*** Opening of RECORDS FOR THIS TASK ***

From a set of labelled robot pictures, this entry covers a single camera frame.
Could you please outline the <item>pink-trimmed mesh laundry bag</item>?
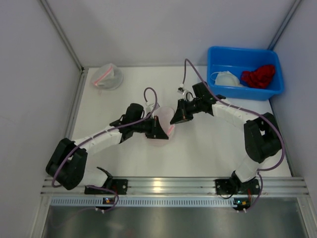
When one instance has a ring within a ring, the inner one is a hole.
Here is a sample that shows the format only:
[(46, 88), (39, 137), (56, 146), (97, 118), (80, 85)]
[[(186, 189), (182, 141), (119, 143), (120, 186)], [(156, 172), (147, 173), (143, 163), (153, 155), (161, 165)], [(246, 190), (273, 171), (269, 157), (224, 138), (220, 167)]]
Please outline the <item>pink-trimmed mesh laundry bag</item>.
[(123, 82), (123, 72), (110, 63), (100, 67), (92, 76), (91, 84), (102, 90), (114, 90)]

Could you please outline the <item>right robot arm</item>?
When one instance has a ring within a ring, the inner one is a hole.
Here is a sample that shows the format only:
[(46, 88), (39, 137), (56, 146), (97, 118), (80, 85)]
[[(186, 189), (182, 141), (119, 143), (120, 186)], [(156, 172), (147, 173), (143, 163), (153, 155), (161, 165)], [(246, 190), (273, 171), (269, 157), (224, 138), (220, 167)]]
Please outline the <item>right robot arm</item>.
[(282, 150), (281, 135), (273, 114), (256, 112), (235, 106), (222, 95), (213, 95), (205, 83), (193, 85), (191, 93), (181, 84), (178, 92), (182, 98), (170, 124), (191, 121), (195, 114), (206, 113), (223, 119), (240, 129), (244, 134), (246, 157), (232, 173), (232, 179), (239, 183), (251, 181), (259, 171), (260, 164)]

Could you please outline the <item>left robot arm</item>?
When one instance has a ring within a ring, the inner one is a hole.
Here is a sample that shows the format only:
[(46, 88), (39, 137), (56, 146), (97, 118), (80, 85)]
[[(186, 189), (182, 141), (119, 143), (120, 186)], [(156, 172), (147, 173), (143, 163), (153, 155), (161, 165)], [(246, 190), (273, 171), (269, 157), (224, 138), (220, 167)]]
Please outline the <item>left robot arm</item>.
[(93, 155), (118, 145), (131, 138), (134, 133), (143, 133), (147, 139), (168, 140), (158, 116), (143, 116), (144, 108), (132, 103), (120, 119), (110, 123), (100, 132), (72, 141), (62, 139), (47, 166), (53, 187), (62, 186), (72, 190), (79, 185), (110, 188), (111, 174), (101, 167), (87, 169), (86, 163)]

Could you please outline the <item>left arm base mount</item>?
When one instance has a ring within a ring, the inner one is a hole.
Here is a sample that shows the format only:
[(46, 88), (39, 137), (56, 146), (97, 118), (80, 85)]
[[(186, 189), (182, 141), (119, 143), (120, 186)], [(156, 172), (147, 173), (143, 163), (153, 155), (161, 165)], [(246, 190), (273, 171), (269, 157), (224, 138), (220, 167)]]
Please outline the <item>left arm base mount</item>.
[[(103, 188), (107, 188), (116, 192), (118, 195), (126, 195), (128, 189), (128, 180), (127, 179), (117, 179), (111, 178), (107, 179)], [(95, 188), (85, 187), (84, 194), (87, 195), (101, 195), (101, 194), (111, 194), (111, 192), (99, 190)]]

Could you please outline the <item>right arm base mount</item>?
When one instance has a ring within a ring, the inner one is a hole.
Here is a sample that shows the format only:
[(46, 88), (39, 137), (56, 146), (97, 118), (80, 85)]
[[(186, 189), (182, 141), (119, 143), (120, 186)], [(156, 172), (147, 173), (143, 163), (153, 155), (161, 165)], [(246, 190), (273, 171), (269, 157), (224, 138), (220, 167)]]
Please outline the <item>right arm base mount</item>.
[(237, 178), (223, 178), (215, 180), (216, 194), (220, 196), (258, 195), (260, 184), (257, 179), (240, 182)]

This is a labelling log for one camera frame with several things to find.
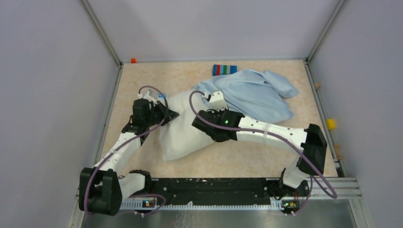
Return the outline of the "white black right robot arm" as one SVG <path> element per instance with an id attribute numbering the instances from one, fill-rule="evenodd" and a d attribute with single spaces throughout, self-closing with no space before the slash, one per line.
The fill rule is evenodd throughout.
<path id="1" fill-rule="evenodd" d="M 261 122 L 235 111 L 201 110 L 192 126 L 218 143 L 229 140 L 256 142 L 295 153 L 298 158 L 284 169 L 278 183 L 279 191 L 285 196 L 291 196 L 310 176 L 325 179 L 327 141 L 316 124 L 290 128 Z"/>

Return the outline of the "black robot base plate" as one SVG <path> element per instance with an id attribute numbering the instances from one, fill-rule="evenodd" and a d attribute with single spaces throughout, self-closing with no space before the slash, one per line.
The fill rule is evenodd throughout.
<path id="1" fill-rule="evenodd" d="M 306 180 L 295 189 L 278 178 L 159 178 L 147 180 L 130 199 L 144 199 L 141 209 L 281 208 L 308 193 Z"/>

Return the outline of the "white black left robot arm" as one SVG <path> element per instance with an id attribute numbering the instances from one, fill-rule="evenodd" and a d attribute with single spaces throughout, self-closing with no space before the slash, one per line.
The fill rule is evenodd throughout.
<path id="1" fill-rule="evenodd" d="M 147 136 L 179 116 L 179 113 L 153 98 L 134 100 L 132 115 L 118 140 L 105 157 L 92 168 L 84 168 L 79 178 L 79 209 L 86 213 L 114 216 L 124 199 L 134 193 L 147 196 L 152 183 L 147 173 L 135 171 L 123 178 L 119 173 Z"/>

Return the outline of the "white pillow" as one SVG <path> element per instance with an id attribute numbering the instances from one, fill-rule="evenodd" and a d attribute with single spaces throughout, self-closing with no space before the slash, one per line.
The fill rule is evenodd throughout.
<path id="1" fill-rule="evenodd" d="M 179 116 L 160 128 L 159 142 L 165 162 L 180 159 L 213 144 L 211 137 L 192 126 L 196 117 L 189 102 L 192 92 L 192 89 L 183 91 L 167 100 L 169 109 Z"/>

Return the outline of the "light blue pillowcase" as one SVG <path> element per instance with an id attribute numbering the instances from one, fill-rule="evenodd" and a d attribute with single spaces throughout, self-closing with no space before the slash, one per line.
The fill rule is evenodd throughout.
<path id="1" fill-rule="evenodd" d="M 204 93 L 222 91 L 231 111 L 272 124 L 294 117 L 285 100 L 299 94 L 284 76 L 268 70 L 259 72 L 252 69 L 213 76 L 193 88 Z"/>

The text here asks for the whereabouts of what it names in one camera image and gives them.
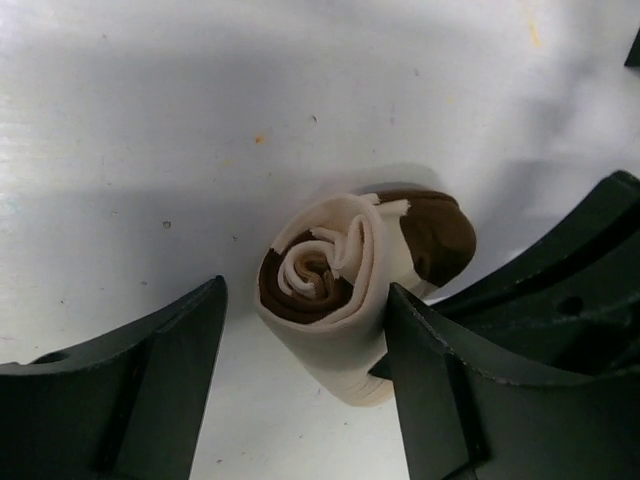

*** Close of RECORDS FOR THIS TASK ***

Copy range, inclusive: the line holding "Please outline the <item>left arm base mount</item>." to the line holding "This is a labelling". Reproduce exactly those lines of the records above and no others.

Please outline the <item>left arm base mount</item>.
[[(103, 188), (107, 188), (116, 192), (118, 195), (126, 195), (128, 189), (128, 180), (127, 179), (117, 179), (111, 178), (107, 179)], [(95, 188), (85, 187), (84, 194), (87, 195), (101, 195), (101, 194), (111, 194), (111, 192), (99, 190)]]

Could you please outline the <item>right arm base mount</item>?
When one instance has a ring within a ring, the inner one is a hole.
Here is a sample that shows the format only:
[(46, 88), (39, 137), (56, 146), (97, 118), (80, 85)]
[[(186, 189), (182, 141), (119, 143), (120, 186)], [(156, 172), (147, 173), (143, 163), (153, 155), (161, 165)], [(246, 190), (273, 171), (269, 157), (224, 138), (220, 167)]]
Please outline the <item>right arm base mount</item>.
[(237, 178), (223, 178), (215, 180), (216, 194), (220, 196), (258, 195), (260, 184), (257, 179), (240, 182)]

This is a labelling log for one camera frame with several things to find.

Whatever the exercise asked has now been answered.